Slings and Arrows is one of the three most brilliant television programs of the past ten years. And I think I would say that even if it weren't Shakespeare-related. (But it is, and that give it additional interest). The three seasons of the show take us through the lives of the actors, directors, administrators, and audiences of a Shakespeare festival in Canada. It's a dark comedy, and it's almost unbearably funny, witty, cheeky, touching, and true.

Each season gives us a different Shakespeare play to contemplate: Season One involves Hamlet, Season Two deals with Macbeth, and Season Three concentrates on Lear

And on East Hastings: The Musical.

As it deals with King Lear, it shows us how the frustrations of Lear spill over into the lives of the actors.
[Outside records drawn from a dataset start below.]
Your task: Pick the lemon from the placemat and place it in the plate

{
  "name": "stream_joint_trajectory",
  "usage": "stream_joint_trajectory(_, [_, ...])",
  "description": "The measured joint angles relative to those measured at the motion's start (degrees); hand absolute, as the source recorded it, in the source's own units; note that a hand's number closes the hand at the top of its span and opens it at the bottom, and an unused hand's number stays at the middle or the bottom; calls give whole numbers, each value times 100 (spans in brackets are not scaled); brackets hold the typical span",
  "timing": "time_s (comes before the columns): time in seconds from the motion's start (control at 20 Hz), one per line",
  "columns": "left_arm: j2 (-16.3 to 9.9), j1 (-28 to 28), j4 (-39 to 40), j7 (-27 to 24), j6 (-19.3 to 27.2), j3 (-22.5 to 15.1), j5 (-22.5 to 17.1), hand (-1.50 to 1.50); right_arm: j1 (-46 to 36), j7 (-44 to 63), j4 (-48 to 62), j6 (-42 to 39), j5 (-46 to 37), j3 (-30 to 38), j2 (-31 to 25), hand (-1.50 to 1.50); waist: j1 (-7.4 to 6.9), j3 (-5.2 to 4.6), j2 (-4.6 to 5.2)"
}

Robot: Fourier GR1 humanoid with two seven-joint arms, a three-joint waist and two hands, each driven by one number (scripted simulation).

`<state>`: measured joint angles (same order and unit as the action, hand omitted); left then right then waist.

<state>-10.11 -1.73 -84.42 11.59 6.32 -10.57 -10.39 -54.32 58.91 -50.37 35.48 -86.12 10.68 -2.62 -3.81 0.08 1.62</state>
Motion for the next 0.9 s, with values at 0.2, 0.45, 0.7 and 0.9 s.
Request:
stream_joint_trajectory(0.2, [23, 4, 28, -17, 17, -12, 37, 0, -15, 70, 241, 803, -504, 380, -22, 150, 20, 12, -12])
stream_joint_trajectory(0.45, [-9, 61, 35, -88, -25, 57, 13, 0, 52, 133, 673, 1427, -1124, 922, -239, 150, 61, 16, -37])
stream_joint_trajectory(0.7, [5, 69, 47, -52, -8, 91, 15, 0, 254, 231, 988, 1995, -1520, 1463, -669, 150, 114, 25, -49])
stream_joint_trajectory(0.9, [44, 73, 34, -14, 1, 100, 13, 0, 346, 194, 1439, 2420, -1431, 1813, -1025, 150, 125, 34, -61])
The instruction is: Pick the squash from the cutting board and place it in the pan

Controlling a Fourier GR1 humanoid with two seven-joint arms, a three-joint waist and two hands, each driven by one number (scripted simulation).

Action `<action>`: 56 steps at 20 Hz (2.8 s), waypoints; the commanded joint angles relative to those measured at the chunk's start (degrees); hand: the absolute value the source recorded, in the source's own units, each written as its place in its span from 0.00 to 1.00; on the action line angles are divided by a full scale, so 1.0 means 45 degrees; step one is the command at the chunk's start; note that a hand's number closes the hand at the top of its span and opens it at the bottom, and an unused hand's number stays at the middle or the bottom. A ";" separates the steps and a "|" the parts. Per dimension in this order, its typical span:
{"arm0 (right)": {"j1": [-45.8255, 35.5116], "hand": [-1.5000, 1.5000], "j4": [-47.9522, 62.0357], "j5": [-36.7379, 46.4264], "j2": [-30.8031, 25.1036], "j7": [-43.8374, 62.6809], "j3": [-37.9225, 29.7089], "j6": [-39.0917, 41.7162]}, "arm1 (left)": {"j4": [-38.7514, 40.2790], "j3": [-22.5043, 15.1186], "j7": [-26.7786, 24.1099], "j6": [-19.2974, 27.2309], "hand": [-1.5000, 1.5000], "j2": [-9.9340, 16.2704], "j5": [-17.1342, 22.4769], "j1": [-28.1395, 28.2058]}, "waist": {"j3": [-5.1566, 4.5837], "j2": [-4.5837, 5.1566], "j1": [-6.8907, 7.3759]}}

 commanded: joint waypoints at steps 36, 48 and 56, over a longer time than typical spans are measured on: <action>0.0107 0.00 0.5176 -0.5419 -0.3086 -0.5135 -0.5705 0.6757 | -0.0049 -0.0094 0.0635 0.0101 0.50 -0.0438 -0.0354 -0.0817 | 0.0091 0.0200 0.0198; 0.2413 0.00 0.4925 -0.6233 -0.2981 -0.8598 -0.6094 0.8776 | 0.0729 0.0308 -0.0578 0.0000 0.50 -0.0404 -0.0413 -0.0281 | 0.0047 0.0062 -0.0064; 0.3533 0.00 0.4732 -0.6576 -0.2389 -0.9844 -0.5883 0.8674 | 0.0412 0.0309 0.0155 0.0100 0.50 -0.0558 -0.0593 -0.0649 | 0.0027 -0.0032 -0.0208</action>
William Hutt plays the actor who plays Lear, and his character (characters?) desperately tries to be in control of every aspect of the play, his life, the other actors' lives, and the world. Like Lear, however, he finds he is unable to do so.

Here's a clip that gives us an overview of Lear's plot—as well as the plot of the big new musical also being staged at the festival that season. The director, Geoffrey Tennant, whom you'll see first, has been bursting into unexplained tears throughout the season. He does so at the beginning of the clip, leaving the William Hutt character in charge of giving a synopsis of the play.


Links: Episode List at IMDB.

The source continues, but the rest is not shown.